§ **Work to be completed**
Starting with the line that contains "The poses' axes" and stopping after the line that contains "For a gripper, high", return each line below exactly as written, with no others.

====== Provided data ======

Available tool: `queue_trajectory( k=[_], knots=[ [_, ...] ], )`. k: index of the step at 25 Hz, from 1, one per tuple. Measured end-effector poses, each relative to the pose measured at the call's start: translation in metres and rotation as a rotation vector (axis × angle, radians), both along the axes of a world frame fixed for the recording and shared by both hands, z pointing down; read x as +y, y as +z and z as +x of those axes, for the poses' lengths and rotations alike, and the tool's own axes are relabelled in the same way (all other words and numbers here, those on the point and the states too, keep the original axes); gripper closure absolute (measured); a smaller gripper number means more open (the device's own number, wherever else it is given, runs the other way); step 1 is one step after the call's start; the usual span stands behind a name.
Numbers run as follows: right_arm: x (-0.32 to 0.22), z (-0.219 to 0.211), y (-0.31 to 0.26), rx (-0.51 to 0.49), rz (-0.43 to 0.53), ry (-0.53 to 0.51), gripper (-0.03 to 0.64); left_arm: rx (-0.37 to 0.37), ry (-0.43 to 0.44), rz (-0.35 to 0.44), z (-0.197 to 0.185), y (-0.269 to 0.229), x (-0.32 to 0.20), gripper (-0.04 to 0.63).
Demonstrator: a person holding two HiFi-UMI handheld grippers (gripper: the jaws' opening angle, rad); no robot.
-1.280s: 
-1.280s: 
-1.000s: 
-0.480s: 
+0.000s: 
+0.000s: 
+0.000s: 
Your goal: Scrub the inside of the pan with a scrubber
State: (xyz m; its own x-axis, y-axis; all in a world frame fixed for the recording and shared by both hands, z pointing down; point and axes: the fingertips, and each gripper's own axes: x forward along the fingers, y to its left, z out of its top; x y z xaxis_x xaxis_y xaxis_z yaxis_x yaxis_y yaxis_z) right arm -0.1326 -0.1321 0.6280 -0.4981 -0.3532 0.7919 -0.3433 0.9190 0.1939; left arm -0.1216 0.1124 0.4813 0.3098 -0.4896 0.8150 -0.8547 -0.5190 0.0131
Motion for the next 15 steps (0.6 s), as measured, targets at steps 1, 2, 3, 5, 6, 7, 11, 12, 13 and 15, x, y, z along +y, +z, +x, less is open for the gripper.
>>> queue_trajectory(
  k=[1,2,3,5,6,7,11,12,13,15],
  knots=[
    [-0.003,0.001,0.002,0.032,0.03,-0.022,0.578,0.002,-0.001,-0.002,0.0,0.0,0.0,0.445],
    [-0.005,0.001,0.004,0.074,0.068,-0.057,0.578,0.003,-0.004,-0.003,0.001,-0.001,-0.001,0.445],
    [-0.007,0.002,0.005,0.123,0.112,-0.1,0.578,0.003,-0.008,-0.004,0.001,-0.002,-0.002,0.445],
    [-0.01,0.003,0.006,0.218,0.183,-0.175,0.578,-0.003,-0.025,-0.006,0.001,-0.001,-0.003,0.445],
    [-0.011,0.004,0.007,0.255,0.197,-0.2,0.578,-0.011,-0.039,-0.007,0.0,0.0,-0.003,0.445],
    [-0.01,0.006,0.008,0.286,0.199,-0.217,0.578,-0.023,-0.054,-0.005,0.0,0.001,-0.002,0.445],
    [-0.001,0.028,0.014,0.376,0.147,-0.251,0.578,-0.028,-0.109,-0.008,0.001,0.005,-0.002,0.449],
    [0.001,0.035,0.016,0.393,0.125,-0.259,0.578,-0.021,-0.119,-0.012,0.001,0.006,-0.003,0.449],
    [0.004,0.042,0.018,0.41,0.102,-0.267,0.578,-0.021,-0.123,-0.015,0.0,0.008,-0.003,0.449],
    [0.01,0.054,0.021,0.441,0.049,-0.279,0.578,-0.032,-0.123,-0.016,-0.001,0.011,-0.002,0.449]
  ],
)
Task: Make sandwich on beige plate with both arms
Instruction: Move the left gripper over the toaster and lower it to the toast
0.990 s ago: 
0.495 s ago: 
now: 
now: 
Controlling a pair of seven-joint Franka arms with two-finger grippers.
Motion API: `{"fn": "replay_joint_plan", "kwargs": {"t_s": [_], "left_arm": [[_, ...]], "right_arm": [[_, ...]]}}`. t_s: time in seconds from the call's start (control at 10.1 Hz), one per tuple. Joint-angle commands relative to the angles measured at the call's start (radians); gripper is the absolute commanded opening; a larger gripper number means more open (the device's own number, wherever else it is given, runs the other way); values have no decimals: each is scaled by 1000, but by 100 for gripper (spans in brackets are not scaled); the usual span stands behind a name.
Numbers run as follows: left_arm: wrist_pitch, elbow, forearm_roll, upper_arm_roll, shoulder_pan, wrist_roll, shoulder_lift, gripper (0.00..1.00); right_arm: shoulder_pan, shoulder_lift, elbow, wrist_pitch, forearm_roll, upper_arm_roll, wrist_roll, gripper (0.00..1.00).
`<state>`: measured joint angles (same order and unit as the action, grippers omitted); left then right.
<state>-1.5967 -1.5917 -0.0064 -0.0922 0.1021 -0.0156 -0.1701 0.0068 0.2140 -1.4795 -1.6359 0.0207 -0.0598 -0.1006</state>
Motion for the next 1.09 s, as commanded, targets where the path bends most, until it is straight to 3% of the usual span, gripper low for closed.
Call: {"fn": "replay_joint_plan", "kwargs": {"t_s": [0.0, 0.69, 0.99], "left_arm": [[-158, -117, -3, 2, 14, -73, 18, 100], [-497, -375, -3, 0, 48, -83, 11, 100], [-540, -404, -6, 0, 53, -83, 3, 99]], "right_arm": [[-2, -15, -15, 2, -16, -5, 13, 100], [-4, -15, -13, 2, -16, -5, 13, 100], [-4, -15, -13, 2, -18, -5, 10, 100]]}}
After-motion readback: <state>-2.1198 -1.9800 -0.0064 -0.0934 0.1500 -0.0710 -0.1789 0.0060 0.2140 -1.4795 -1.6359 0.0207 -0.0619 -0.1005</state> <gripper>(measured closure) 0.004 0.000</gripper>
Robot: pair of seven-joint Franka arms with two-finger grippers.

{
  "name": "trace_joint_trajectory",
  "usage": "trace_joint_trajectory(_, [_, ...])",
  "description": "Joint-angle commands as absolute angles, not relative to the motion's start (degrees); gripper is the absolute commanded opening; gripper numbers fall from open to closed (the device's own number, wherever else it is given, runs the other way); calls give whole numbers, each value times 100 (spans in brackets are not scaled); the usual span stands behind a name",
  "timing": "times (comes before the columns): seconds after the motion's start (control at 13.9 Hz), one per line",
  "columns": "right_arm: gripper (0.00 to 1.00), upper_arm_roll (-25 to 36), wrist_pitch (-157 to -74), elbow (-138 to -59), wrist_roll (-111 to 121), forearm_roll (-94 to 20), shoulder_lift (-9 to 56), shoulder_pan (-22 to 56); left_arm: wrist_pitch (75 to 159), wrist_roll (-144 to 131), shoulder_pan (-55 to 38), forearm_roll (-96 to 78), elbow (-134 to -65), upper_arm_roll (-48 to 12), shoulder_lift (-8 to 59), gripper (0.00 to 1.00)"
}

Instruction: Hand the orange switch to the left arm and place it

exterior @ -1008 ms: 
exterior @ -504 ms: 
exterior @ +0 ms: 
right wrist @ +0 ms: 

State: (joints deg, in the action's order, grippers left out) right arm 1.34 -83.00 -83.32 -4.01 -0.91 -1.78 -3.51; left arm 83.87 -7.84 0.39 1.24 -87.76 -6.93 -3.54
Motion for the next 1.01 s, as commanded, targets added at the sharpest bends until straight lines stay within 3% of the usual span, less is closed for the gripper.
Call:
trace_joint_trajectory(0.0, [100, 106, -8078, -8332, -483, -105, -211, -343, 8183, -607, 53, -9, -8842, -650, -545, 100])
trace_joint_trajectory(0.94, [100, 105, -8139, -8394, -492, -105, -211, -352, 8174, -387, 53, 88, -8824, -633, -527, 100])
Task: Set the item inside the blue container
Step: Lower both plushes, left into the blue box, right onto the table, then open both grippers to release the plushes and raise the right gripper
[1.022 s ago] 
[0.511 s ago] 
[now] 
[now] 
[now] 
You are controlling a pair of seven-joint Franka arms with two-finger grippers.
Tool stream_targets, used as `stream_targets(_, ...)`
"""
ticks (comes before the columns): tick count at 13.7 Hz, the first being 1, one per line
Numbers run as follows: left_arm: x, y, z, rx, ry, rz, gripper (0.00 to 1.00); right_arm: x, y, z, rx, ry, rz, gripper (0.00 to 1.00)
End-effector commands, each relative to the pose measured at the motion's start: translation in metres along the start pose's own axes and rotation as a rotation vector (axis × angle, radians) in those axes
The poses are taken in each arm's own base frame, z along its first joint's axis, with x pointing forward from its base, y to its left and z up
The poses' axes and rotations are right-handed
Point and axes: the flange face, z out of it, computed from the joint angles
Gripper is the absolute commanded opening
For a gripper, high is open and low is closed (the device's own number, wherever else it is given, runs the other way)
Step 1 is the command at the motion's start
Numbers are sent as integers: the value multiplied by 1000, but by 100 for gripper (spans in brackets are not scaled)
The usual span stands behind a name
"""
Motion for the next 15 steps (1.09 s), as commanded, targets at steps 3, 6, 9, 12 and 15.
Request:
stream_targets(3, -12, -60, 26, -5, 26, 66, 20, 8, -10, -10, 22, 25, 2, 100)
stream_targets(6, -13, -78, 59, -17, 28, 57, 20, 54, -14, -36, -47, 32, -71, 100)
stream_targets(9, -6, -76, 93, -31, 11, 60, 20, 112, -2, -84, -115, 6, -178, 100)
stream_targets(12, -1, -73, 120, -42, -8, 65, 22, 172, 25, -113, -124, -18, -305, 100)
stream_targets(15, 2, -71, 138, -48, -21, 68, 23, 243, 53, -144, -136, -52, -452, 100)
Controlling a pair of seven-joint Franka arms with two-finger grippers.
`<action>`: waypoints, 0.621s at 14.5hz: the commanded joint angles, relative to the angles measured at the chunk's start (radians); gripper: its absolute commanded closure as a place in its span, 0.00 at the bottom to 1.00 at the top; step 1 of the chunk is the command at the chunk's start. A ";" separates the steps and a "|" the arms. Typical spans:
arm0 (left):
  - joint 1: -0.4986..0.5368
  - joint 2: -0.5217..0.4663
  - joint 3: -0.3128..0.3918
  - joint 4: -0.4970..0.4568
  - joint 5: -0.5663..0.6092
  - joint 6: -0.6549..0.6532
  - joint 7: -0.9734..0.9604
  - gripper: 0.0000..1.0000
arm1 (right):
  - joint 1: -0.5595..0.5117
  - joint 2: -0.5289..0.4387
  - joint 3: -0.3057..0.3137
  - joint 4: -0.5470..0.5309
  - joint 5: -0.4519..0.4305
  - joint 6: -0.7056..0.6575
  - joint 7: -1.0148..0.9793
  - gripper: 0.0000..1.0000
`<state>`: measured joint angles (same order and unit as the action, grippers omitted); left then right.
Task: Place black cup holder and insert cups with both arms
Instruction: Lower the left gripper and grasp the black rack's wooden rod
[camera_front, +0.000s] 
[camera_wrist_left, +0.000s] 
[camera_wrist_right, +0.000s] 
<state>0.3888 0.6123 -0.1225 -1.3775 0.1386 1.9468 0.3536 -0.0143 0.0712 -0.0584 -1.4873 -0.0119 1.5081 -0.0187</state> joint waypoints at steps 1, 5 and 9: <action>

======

§ **Completed exercise**
The poses' axes and rotations are right-handed
Point and axes: the flange face, z out of it, computed from the joint angles
Gripper is the absolute commanded opening
For a gripper, high is open and low is closed (the device's own number, wherever else it is given, runs the other way)

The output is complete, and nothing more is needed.